En France, les électeurs peuvent rester fidèles à leurs convictions lors du premier tour d’une élection puis, lors du second tour, soutenir le front républicain ou le candidat le mieux placé pour vaincre le candidat dont ils ne veulent pas. En Grande-Bretagne, cette option n’existe pas. Il n’y a qu’un seul tour de scrutin et celui qui obtient le plus grand nombre de voix est élu.

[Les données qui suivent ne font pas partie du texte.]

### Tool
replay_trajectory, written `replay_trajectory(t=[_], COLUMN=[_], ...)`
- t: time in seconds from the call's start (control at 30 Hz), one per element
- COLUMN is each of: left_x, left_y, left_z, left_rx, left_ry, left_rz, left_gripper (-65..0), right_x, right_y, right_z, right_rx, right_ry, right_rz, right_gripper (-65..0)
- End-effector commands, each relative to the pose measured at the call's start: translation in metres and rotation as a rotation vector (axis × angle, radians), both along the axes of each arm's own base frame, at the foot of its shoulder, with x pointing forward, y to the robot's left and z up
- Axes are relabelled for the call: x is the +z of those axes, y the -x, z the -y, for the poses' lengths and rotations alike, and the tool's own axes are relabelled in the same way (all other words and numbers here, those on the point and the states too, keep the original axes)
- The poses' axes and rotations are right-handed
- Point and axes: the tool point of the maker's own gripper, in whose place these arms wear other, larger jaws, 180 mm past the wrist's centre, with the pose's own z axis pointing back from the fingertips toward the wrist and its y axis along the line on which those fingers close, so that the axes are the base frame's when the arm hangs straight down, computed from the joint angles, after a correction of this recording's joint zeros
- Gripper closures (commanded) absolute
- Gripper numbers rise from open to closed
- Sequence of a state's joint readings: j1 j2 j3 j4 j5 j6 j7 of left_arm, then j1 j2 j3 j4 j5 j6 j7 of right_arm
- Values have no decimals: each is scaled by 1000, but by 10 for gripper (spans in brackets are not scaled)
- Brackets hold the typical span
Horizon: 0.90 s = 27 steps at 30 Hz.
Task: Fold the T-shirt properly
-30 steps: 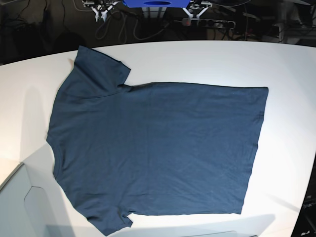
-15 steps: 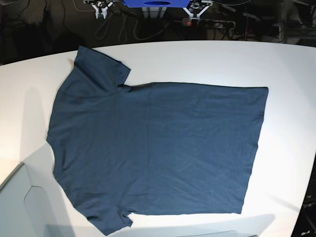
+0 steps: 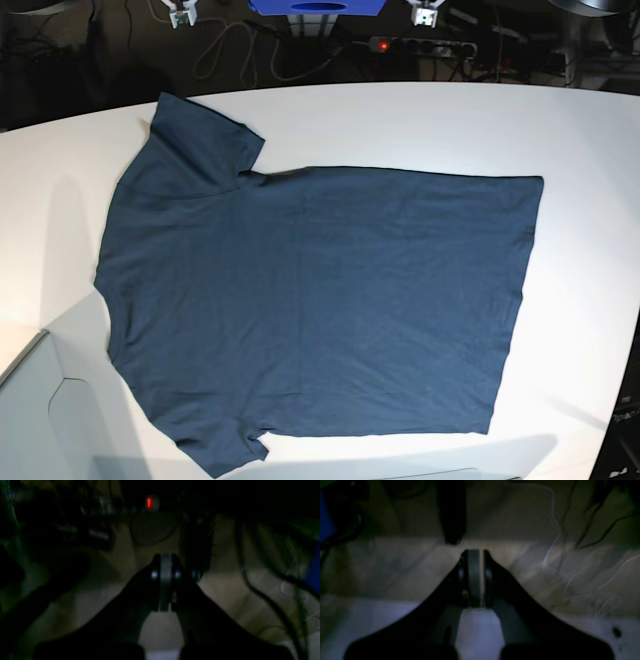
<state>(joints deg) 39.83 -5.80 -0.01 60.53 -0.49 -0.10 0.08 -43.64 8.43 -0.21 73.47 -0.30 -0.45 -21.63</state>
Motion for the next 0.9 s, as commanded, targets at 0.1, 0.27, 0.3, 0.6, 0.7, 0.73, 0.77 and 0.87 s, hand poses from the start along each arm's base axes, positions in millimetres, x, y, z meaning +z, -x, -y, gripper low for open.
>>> replay_trajectory(t=[0.1, 0.27, 0.3, 0.6, 0.7, 0.73, 0.77, 0.87], left_x=[37, 82, 91, 160, 181, 188, 194, 210], left_y=[3, -26, -33, -106, -133, -142, -151, -178], left_z=[-4, -3, -4, -19, -24, -27, -32, -58], left_rx=[-40, -73, -76, -70, -67, -61, -41, 72], left_ry=[-7, -12, -16, -70, -90, -96, -98, -91], left_rz=[16, 86, 105, 342, 435, 466, 495, 580], left_gripper=[0, 0, 0, -45, -142, -164, -180, -189], right_x=[33, 81, 91, 154, 162, 165, 167, 170], right_y=[-2, -35, -45, -126, -147, -153, -159, -173], right_z=[7, 24, 29, 31, 28, 27, 26, 27], right_rx=[56, 66, 62, 86, 87, 89, 87, 85], right_ry=[4, 46, 59, 100, 106, 106, 104, 108], right_rz=[22, 157, 193, 420, 439, 451, 466, 497], right_gripper=[-1, -1, -1, -6, -6, -6, -7, -26])
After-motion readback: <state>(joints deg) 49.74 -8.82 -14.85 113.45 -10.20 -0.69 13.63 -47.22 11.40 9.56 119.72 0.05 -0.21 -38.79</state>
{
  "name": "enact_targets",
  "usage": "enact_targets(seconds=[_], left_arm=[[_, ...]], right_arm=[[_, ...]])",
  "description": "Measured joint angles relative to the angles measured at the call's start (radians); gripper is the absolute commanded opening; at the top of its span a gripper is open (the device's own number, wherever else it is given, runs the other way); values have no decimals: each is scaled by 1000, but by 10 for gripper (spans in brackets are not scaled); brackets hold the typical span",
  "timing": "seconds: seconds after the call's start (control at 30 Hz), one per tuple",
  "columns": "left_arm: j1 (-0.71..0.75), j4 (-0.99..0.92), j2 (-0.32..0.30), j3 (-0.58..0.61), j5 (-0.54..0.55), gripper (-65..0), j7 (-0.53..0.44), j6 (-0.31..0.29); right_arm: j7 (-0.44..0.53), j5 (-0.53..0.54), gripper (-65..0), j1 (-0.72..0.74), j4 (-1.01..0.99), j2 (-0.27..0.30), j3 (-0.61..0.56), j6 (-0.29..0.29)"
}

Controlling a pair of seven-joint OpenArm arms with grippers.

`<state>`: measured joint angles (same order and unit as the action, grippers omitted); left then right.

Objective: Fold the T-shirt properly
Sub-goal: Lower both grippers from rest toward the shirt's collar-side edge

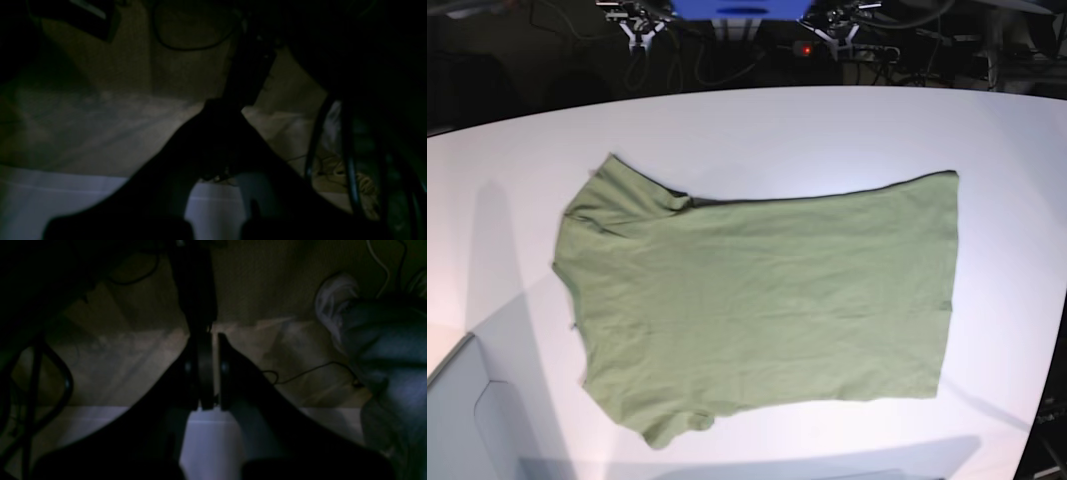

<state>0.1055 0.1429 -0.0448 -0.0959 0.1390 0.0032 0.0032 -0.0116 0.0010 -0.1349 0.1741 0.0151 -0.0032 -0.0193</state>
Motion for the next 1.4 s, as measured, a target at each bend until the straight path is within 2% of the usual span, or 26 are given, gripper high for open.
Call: enact_targets(seconds=[0.1, 0.23, 0.37, 0.5, 1.1, 1.2, 1.4], left_arm=[[-4, 0, -5, 0, 2, -647, -2, 0], [-10, 1, -5, 11, 0, -647, -4, 0], [-8, 1, -13, 116, -1, -647, -3, 0], [-5, 1, -18, 203, 7, -647, -5, 0], [-5, 1, -20, 197, 7, -650, -8, 0], [5, 26, -24, 197, 7, -650, -6, 0], [118, 240, -52, 198, 2, -650, 0, 9]], right_arm=[[0, 0, -650, -52, 89, 19, 0, 2], [3, 0, -650, -68, 111, 30, 0, 2], [-5, 0, -650, -68, 111, 26, 0, 2], [-77, 0, -650, -66, 116, 26, 0, 2], [-93, 0, -650, -64, 123, 26, 0, 2], [-97, 0, -650, -99, 198, 31, -2, 4], [-153, -5, -650, -245, 485, 68, -2, 7]])
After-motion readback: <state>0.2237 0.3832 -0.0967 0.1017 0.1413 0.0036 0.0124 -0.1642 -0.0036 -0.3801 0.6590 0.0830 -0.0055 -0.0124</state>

Décomposition du système politique britannique

Les travaillistes et les libéraux démocrates présentent des candidats dans chacune des 650 circonscriptions. Ils divisent donc le vote anti-Brexit. Seulement un petit nombre d’arrangements ont été conclus, au niveau local, entre les libéraux-démocrates, le minuscule parti Vert et les nationalistes gallois. Mais les travaillistes, les lib-dem et le SNP restent extrêmement « tribaux ». Les autres partis sont des concurrents, voire des ennemis.

Dans le camp pro-Brexit, Nigel Farage, le fondateur de l’UKIP (extrême droite), aide Boris Johnson en retirant ses candidats du Brexit Party dans les circonscriptions où le député conservateur sortant est clairement engagé en faveur de la sortie de l’UE. Les forces anti-Brexit sont divisées. Ce d’autant plus que les ténors de la campagne anti-Brexit sont des hommes politiques tel Tony Blair, encore largement méprisé à cause de son choix de participer à la guerre en Irak (2003-2011), ou des conservateurs âgés, comme l’ancien vice-premier ministre Lord Heseltine, 82 ans.

Malgré tous les sondages d’opinion montrant qu’une majorité de citoyens britanniques est opposée au Brexit, il reste impossible de trouver une voix nouvelle et dynamique pour plaider au niveau national la cause de l’Europe. C’est un signe de la décomposition actuelle du système politique britannique et de la faible qualité de ses leaders. Les responsables politiques britanniques ont passé près de quatre ans à se déchirer sur l’Europe. Mais Boris Johnson, Rupert Murdoch, Donald Trump et Vladimir Poutine savent, eux, ce qu’ils veulent : le lent démembrement de l’Union européenne. Et ils sont persuadés que leur objectif sera atteint.

Denis MacShane est ancien ministre des affaires européennes (2002-2005) dans le gouvernement de Tony Blair. Il a écrit quatre livres sur le Brexit. Le dernier est Brexiternity. The Uncertain Fate of Britain (2019, I. B. Tauris, non traduit).